===== DATA PROVIDED =====

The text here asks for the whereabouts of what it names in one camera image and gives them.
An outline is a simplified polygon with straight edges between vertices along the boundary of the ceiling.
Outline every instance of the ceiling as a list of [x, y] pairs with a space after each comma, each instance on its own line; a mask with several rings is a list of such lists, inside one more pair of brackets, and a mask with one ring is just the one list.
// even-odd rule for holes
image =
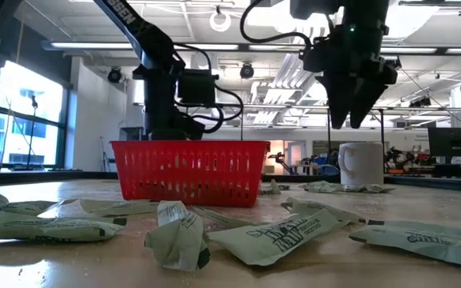
[[[152, 6], [151, 4], [132, 5], [148, 22], [154, 23], [175, 42], [245, 42], [239, 33], [239, 15], [248, 5], [247, 0], [234, 1], [234, 8], [222, 5], [222, 11], [233, 13], [228, 30], [218, 32], [210, 27], [213, 6], [195, 7], [181, 5]], [[429, 18], [424, 25], [408, 36], [400, 45], [408, 46], [461, 46], [461, 9], [441, 9]], [[90, 0], [25, 0], [16, 13], [16, 18], [52, 41], [69, 42], [125, 42], [126, 38], [113, 22]], [[222, 22], [218, 16], [216, 22]], [[278, 32], [273, 27], [248, 26], [247, 33], [252, 37], [265, 37]], [[192, 53], [182, 53], [183, 58], [193, 59]], [[270, 81], [286, 65], [287, 56], [279, 53], [216, 53], [220, 69], [218, 84], [230, 90], [251, 92], [255, 81]], [[136, 56], [126, 51], [92, 52], [86, 56], [87, 62], [100, 69], [109, 70], [111, 66], [134, 66]], [[379, 99], [379, 106], [407, 106], [401, 98], [410, 100], [421, 88], [429, 89], [441, 104], [448, 104], [449, 89], [460, 84], [461, 56], [402, 56], [403, 69], [399, 71], [398, 83], [391, 86]], [[251, 62], [255, 68], [252, 80], [239, 77], [244, 62]], [[292, 64], [292, 73], [299, 72], [299, 63]], [[307, 85], [299, 87], [306, 94]]]

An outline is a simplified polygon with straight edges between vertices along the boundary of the window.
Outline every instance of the window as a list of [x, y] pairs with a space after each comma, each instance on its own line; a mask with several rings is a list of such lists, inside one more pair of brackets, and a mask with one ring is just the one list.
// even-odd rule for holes
[[[27, 164], [28, 154], [10, 154], [10, 164]], [[44, 164], [44, 156], [30, 155], [30, 164]]]
[[[54, 165], [56, 164], [56, 152], [58, 144], [58, 127], [44, 123], [35, 123], [33, 139], [31, 139], [31, 120], [16, 118], [6, 114], [0, 114], [0, 122], [4, 129], [0, 129], [0, 154], [3, 164], [27, 163], [29, 144], [31, 141], [31, 163]], [[9, 120], [8, 134], [6, 132], [6, 120]]]
[[36, 116], [59, 122], [63, 87], [20, 65], [7, 61], [0, 74], [0, 107], [33, 115], [32, 97], [38, 104]]
[[26, 136], [32, 136], [31, 133], [33, 132], [33, 137], [46, 137], [46, 124], [44, 123], [35, 123], [33, 124], [31, 120], [21, 120], [21, 121], [14, 121], [14, 125], [12, 126], [12, 133], [13, 134], [20, 134], [24, 133]]

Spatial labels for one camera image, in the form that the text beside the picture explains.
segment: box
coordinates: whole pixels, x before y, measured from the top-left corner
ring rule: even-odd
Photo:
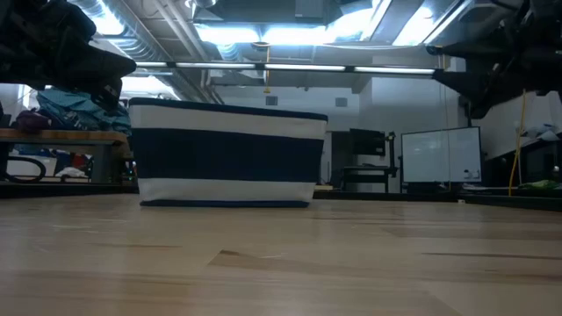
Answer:
[[[142,205],[305,207],[328,117],[153,98],[130,100]]]

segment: white stripe
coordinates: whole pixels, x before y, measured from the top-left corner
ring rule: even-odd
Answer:
[[[278,118],[155,105],[132,106],[130,116],[133,128],[249,133],[312,140],[324,140],[327,124],[318,119]]]
[[[139,179],[143,201],[302,201],[313,198],[315,183],[261,181]]]

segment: ceiling
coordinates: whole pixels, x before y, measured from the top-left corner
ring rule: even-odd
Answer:
[[[155,1],[164,0],[104,0],[107,3],[124,4],[140,21],[139,27],[145,28],[157,41],[173,61],[200,61],[201,58],[190,54],[186,45],[158,11]],[[351,2],[349,0],[326,0],[329,2]],[[270,50],[270,61],[279,63],[304,64],[338,64],[338,65],[385,65],[417,68],[437,68],[438,60],[428,55],[424,47],[390,47],[399,36],[408,20],[423,5],[432,8],[435,14],[442,14],[457,0],[393,0],[382,18],[376,31],[369,41],[341,42],[338,47],[326,46],[274,46]],[[519,0],[503,0],[506,3],[518,4]],[[184,0],[177,0],[176,7],[182,18],[195,31],[190,20],[191,10],[184,5]],[[432,44],[444,45],[459,40],[473,39],[482,33],[495,28],[508,11],[489,3],[488,0],[474,0],[473,3],[453,21]],[[175,27],[182,30],[181,25],[173,17]],[[205,50],[208,61],[222,61],[217,47],[209,42],[199,41]],[[250,44],[237,44],[244,60],[266,61],[267,54],[258,52]],[[371,49],[350,49],[370,47]],[[184,75],[199,83],[201,75],[198,71],[186,72]],[[365,75],[331,74],[297,71],[271,71],[270,86],[285,87],[345,87],[354,88]],[[211,85],[250,86],[264,85],[262,76],[247,76],[232,71],[213,71]]]

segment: wooden floor
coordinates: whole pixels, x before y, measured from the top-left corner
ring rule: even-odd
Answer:
[[[562,212],[0,200],[8,315],[562,315]]]

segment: striped storage bin
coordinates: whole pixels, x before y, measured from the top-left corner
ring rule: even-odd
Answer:
[[[142,205],[304,207],[318,180],[328,117],[134,98]]]

=====

▶ REQUIRED WORK
Wherever the word "every" appears in the records above, copy that line.

▶ RESPONSE TO THE TASK
Outline every instance of the ceiling as a list of [x, y] pairs with a space after each comma, each instance on its own line; a mask with several rings is a list of such lists, inside one more pair of brackets, and a mask with one ring is just the one list.
Outline every instance of the window as a list of [x, y] pairs with a space after each comma, each instance on its own line; a mask with several rings is a list of such lists, inside one more pair of brackets, and a mask with one ring is just the one list.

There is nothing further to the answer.